The below example is a very basic one. For other more detailed examples and customization options, please see :ref:`chart_gallery.learning`_

We import verticapy:

import verticapy as vp

Hint

By assigning an alias to verticapy, we mitigate the risk of code collisions with other libraries. This precaution is necessary because verticapy uses commonly known function names like “average” and “median”, which can potentially lead to naming conflicts. The use of an alias ensures that the functions from verticapy are used as intended without interfering with functions from other libraries.

Let’s generate a dataset using the following data.

import random

N = 500 # Number of Records

k = 10 # step

# Normal Distributions
x = np.random.normal(5, 1, round(N / 2))

y = np.random.normal(3, 1, round(N / 2))

z = np.random.normal(3, 1, round(N / 2))

# Creating a vDataFrame with two clusters
data = vp.vDataFrame({
    "x": np.concatenate([x, x + k]),
    "y": np.concatenate([y, y + k]),
    "z": np.concatenate([z, z + k]),
    "c": [random.randint(0, 1) for _ in range(N)]
})

Let’s proceed by creating a RandomForestClassifier model using the complete dataset.

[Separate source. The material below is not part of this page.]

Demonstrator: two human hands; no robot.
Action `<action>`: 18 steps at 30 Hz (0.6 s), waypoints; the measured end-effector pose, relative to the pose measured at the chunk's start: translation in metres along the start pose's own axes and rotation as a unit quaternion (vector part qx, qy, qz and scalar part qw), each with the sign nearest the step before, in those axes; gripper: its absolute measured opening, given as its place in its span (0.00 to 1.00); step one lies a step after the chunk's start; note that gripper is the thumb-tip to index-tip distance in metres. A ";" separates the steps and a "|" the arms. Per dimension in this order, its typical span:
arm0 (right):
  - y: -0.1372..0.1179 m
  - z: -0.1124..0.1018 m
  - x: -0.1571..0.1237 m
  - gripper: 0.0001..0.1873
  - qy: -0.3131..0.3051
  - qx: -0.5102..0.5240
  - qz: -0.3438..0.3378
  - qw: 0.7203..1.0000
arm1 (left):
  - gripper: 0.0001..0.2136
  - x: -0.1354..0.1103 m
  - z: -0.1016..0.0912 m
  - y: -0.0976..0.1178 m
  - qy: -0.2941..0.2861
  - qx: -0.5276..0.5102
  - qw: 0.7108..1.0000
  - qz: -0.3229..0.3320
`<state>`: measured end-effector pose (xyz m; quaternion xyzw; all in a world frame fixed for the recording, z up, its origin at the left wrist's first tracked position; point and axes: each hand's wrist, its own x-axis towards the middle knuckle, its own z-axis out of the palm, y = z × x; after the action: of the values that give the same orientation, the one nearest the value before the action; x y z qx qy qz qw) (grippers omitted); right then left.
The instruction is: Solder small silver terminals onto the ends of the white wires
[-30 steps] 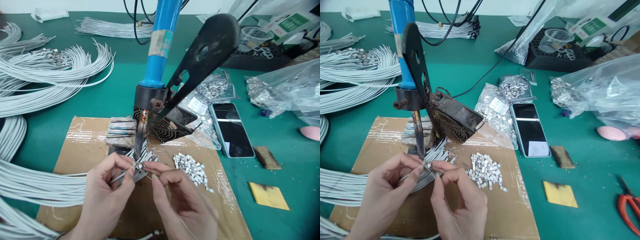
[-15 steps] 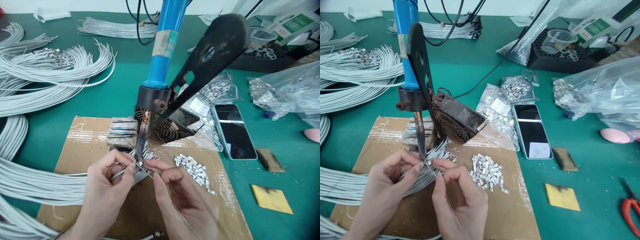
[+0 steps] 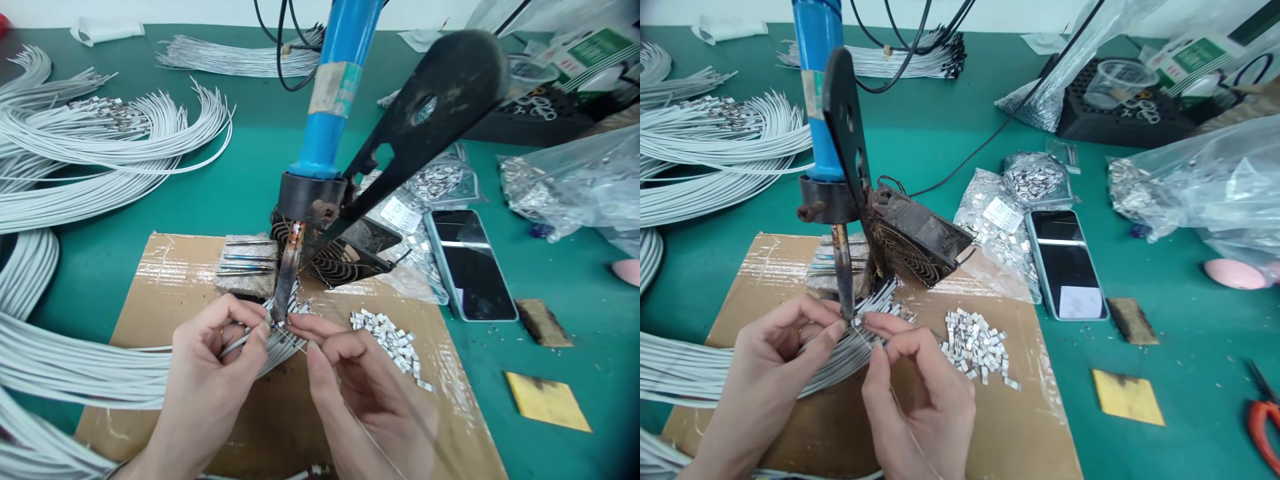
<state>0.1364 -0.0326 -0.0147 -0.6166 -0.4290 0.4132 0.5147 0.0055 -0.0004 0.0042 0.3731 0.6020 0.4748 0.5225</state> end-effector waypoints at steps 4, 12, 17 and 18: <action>-0.001 0.001 0.000 0.12 0.002 0.007 0.002 1.000 | 0.06 0.001 -0.001 0.002 0.009 -0.004 1.000 0.000; -0.003 0.003 0.001 0.12 0.004 0.021 0.003 1.000 | 0.06 -0.001 -0.004 0.000 -0.006 0.007 1.000 -0.005; -0.003 0.003 0.000 0.12 0.002 0.025 0.002 1.000 | 0.07 -0.001 -0.008 -0.005 -0.010 0.025 1.000 -0.002; -0.003 0.003 0.000 0.12 0.002 0.023 0.000 1.000 | 0.06 -0.001 -0.009 -0.006 -0.016 0.027 1.000 -0.004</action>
<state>0.1333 -0.0314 -0.0120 -0.6054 -0.4182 0.4219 0.5298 -0.0029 -0.0047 -0.0009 0.3923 0.6076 0.4506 0.5233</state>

# Importing the Vertica ML module
import verticapy.machine_learning.vertica as vml

# Importing the model selection module
import verticapy.machine_learning.model_selection as vms

# Defining the Model
model = vml.RandomForestClassifier()

Let’s draw the validation curve.

vms.validation_curve(
  model,
  param_name = "max_depth",
  param_range = [1, 2, 3],
  input_relation = data,
  X = ["x", "y", "z"],
  y = "c",
  cv = 3,
  metric = "auc",
  show = True,
)

Note

VerticaPy’s Learning Curve tool is an essential asset for evaluating machine learning models. It enables users to visualize a model’s performance by plotting key metrics against varying training dataset sizes. By analyzing these curves, data analysts can identify issues such as overfitting or underfitting, make informed decisions about dataset size, and optimize model performance. This feature plays a crucial role in enhancing model robustness and facilitating data-driven decision-making.

See also

learning_curve() : Draws the learning curve.